Yup, it's still here. All games were just straight, no mods, nothing weird. Just play game until it crashes, then restart, load last autosave, lather, rinse repeat. It's mildly better than 1.19d, but not what I would term at all acceptable. Some large maps, some medium.

 

http://dl.dropbox.com/u/21911701/6%20Mar%202011%201941%20Error%20Rollup.zip

48,954 views 20 replies
Reply #1 Top

Me too.  OOM in 1.19e when I hit next-turn.  Task-mgr thought it was using a bitg over 1,100,000K at the time.

debug.err     http://dl.dropbox.com/u/8928343/debug-OOM-1-19e.err

don't see a crash zip file this time.

Reply #2 Top

No cheat keys right?

I've seen some OOM where the user used the Ctrl-U cheat key to unhide all and that will, on a large map, definitely ultimately lead to OOM. You're unhiding *everything*. It's really there for debugging (AI debugging specifically).

Reply #3 Top

  Thanks guys, we are checkign both of these out.  Especially yours ClaytonHollowell, I love havings all the instances, error logs and saves!  

Reply #5 Top

I play with cheats enabled, but I'm not using any of them.  Specifically, not turning off FOW.  But I was on a max-sized map, with a big empire and a lot of area visible the without cheats.

FWIW, when I re-loaded, mem usage started a bit under 700,000 k, and grew to around 8-and-a-bit over several turns.

Reply #6 Top

Max sized maps are fine. You should be able to do that.
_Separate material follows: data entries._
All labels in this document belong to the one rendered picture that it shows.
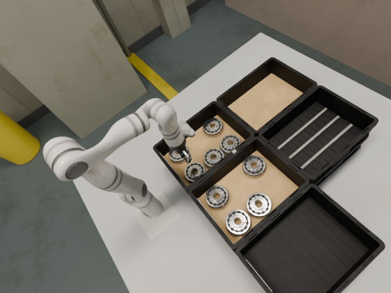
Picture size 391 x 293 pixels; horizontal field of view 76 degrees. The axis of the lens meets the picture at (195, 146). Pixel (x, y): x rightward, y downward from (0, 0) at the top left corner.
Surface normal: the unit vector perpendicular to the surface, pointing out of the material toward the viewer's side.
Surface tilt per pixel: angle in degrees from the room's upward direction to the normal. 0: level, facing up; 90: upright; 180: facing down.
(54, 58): 80
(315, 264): 0
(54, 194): 0
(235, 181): 0
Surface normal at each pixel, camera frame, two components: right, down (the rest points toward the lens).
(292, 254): -0.22, -0.49
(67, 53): 0.55, 0.51
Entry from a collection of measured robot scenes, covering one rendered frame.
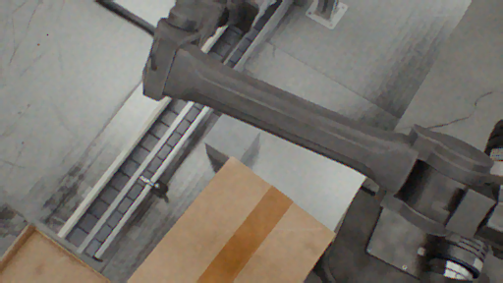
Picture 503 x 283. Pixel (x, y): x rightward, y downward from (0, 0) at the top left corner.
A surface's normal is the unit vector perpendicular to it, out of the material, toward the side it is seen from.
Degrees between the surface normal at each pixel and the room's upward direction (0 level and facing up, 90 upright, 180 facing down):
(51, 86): 0
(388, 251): 0
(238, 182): 0
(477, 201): 39
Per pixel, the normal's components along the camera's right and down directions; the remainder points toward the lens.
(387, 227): 0.00, -0.32
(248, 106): -0.18, 0.33
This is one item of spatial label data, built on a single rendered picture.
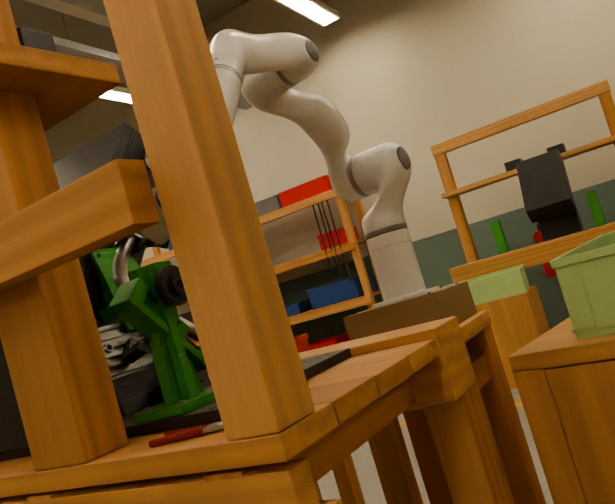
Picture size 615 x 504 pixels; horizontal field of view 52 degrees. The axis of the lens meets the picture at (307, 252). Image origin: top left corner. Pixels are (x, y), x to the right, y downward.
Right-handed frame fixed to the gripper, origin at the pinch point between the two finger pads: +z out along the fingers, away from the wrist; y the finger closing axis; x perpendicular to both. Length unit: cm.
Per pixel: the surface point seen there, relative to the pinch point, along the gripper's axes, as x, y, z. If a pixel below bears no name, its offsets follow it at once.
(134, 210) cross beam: 38, 15, -39
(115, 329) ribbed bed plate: 9.4, -9.4, 15.5
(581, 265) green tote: 7, -65, -68
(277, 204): -459, -226, 244
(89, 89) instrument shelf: -0.9, 25.4, -24.5
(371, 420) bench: 37, -42, -30
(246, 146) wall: -566, -188, 270
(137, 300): 26.5, -0.3, -13.5
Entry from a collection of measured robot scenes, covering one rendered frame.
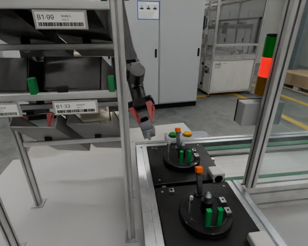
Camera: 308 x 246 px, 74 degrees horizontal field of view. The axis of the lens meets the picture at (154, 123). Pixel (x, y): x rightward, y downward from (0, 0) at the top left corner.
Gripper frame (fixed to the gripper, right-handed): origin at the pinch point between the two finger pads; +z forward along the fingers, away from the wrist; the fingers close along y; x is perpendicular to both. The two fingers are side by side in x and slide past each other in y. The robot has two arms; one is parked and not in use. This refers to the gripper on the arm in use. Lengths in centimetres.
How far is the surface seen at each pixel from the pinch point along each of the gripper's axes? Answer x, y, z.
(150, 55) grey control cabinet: 217, 1, -205
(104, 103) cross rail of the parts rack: -19.5, -6.9, -2.3
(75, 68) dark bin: -36.1, -5.9, -3.2
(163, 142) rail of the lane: 19.4, 2.2, 4.1
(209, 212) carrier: -16.9, 11.9, 33.0
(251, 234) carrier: -12.7, 19.6, 40.2
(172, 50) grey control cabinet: 228, 41, -207
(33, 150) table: 18, -63, -13
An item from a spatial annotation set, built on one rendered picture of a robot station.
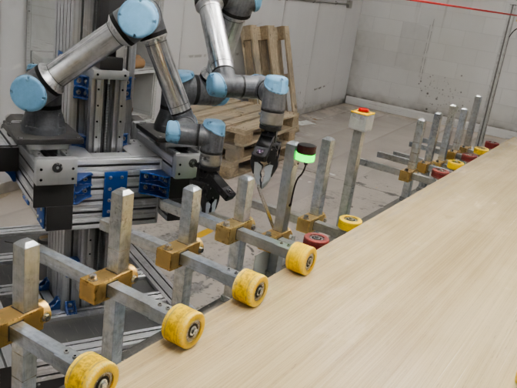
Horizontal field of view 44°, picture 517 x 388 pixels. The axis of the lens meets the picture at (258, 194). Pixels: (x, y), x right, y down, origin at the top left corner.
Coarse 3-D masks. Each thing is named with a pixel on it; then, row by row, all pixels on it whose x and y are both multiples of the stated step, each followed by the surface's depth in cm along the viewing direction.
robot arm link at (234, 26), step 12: (228, 0) 216; (240, 0) 218; (252, 0) 219; (228, 12) 222; (240, 12) 221; (228, 24) 226; (240, 24) 227; (228, 36) 229; (204, 72) 242; (204, 84) 242; (204, 96) 243
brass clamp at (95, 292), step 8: (128, 264) 148; (96, 272) 143; (104, 272) 143; (112, 272) 144; (128, 272) 145; (136, 272) 148; (80, 280) 139; (104, 280) 139; (112, 280) 141; (120, 280) 143; (128, 280) 146; (136, 280) 147; (80, 288) 140; (88, 288) 138; (96, 288) 137; (104, 288) 139; (80, 296) 140; (88, 296) 139; (96, 296) 138; (104, 296) 140; (96, 304) 139
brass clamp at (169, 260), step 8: (176, 240) 165; (200, 240) 168; (160, 248) 159; (176, 248) 161; (184, 248) 161; (192, 248) 164; (200, 248) 167; (160, 256) 160; (168, 256) 158; (176, 256) 159; (160, 264) 160; (168, 264) 158; (176, 264) 160
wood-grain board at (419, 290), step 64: (448, 192) 267; (512, 192) 281; (320, 256) 185; (384, 256) 192; (448, 256) 199; (512, 256) 207; (256, 320) 146; (320, 320) 150; (384, 320) 154; (448, 320) 158; (512, 320) 163; (128, 384) 118; (192, 384) 120; (256, 384) 123; (320, 384) 126; (384, 384) 129; (448, 384) 132; (512, 384) 135
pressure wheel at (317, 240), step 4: (312, 232) 201; (304, 236) 198; (308, 236) 197; (312, 236) 199; (316, 236) 197; (320, 236) 199; (324, 236) 199; (304, 240) 197; (308, 240) 195; (312, 240) 195; (316, 240) 195; (320, 240) 196; (324, 240) 196; (328, 240) 197; (308, 244) 195; (312, 244) 195; (316, 244) 194; (320, 244) 194; (324, 244) 195; (316, 248) 195
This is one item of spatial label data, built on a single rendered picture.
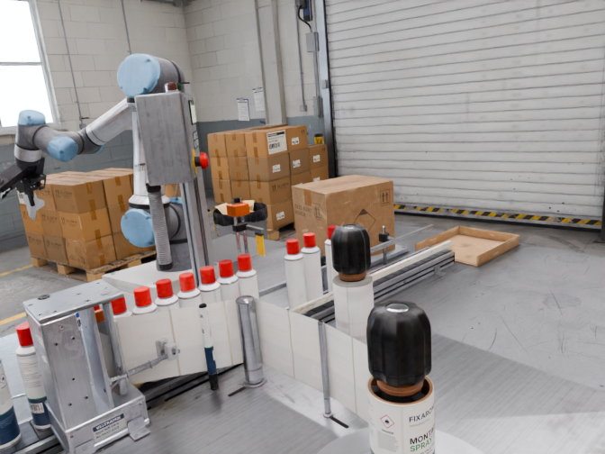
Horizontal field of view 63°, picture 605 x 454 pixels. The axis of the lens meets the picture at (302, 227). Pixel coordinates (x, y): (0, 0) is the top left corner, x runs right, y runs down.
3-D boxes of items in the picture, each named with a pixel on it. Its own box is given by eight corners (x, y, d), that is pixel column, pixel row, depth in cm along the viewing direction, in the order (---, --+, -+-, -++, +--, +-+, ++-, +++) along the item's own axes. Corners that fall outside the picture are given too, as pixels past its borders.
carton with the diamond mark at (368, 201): (329, 267, 174) (324, 193, 167) (297, 252, 194) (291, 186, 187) (395, 249, 188) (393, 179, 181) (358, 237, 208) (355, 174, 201)
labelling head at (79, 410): (71, 463, 82) (38, 323, 76) (50, 428, 92) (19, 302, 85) (150, 422, 91) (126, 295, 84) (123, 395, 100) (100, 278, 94)
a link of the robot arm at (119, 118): (187, 56, 152) (80, 132, 169) (168, 50, 142) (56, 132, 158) (205, 89, 152) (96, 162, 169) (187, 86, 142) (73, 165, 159)
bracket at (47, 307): (39, 324, 76) (38, 318, 76) (22, 305, 84) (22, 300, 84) (124, 296, 84) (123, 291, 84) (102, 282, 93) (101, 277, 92)
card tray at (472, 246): (477, 267, 169) (477, 256, 168) (415, 253, 188) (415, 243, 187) (519, 245, 187) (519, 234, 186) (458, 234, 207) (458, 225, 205)
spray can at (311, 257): (313, 309, 134) (308, 238, 129) (302, 304, 138) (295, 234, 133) (328, 303, 137) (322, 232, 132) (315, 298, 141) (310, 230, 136)
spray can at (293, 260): (297, 318, 130) (291, 244, 124) (285, 313, 133) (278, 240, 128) (311, 311, 133) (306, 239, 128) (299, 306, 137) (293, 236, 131)
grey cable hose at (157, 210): (163, 272, 114) (148, 184, 109) (156, 269, 117) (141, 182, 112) (176, 267, 117) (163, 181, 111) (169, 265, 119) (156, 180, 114)
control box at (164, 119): (148, 186, 105) (133, 95, 100) (161, 175, 121) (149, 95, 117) (196, 182, 106) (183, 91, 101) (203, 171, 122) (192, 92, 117)
Unhiding the FOW is what is killer.

We're putting it all through a fine tooth comb. We don't have memory leaks per se, the issue is the nature of our memory allocation philosophy 
(open ended ala GalCiv) which means that when players play in a way we didn't think they would, things can fall apart.  So  a lot of time is being spent looking at your logs and seeing how real live humans are playing the game and opitmizing on that. 

Reply #9 Top

Brad & Derek - I was bored so I tried to purposely oom my system and success!

All I did was:

  1. Load a fresh instance of Elemental
  2. Load my season 187 save game
  3. When loaded, go back to main menu and reload
  4. Rinse and repeat
  5. OOM error on the 16th load - on each load I recorded the % of physical memory used
  6. What's interesting is it gave me the oom error dialog box, then popped up a box saying the save game was not compatible with the version I was playing, then allowed me to manually exit the game from the main menu

Loads (each # represents the % of physical memory in use per task manager):

  1. 53
  2. 59
  3. 59
  4. 59
  5. 60
  6. 59
  7. 62
  8. 67
  9. 65
  10. 67
  11. 68
  12. 70
  13. 71
  14. 72
  15. 73
  16. CRASH

I hope this helps!

Reply #10 Top

Brad & Derek - round 2:

  1. 1.53GB @ 51%
  2. 1.71GB @ 57%
  3. 1.76GB @ 58%
  4. 1.78GB @ 59%
  5. 1.83GB @ 60%
  6. 1.83GB @ 61%
  7. 1.88GB @ 62%
  8. 1.93GB @ 64%
  9. 1.98GB @ 66%
  10. 2.10GB @ 69%
  11. 2.08GB @ 69%
  12. 2.15GB @ 71%
  13. 2.15GB @ 71%
  14. CRASH

So over 13 successful loads, memory usage went up a net 620MB across 13 saves = an average of 47.69MB per reload not clearing from memory. % of memory used went up 20% over the same 13 loads which is 1.53% average per reload. Round 1 was 20% over 15 successful reloads which is 1.33% average increase. Things look pretty consistent.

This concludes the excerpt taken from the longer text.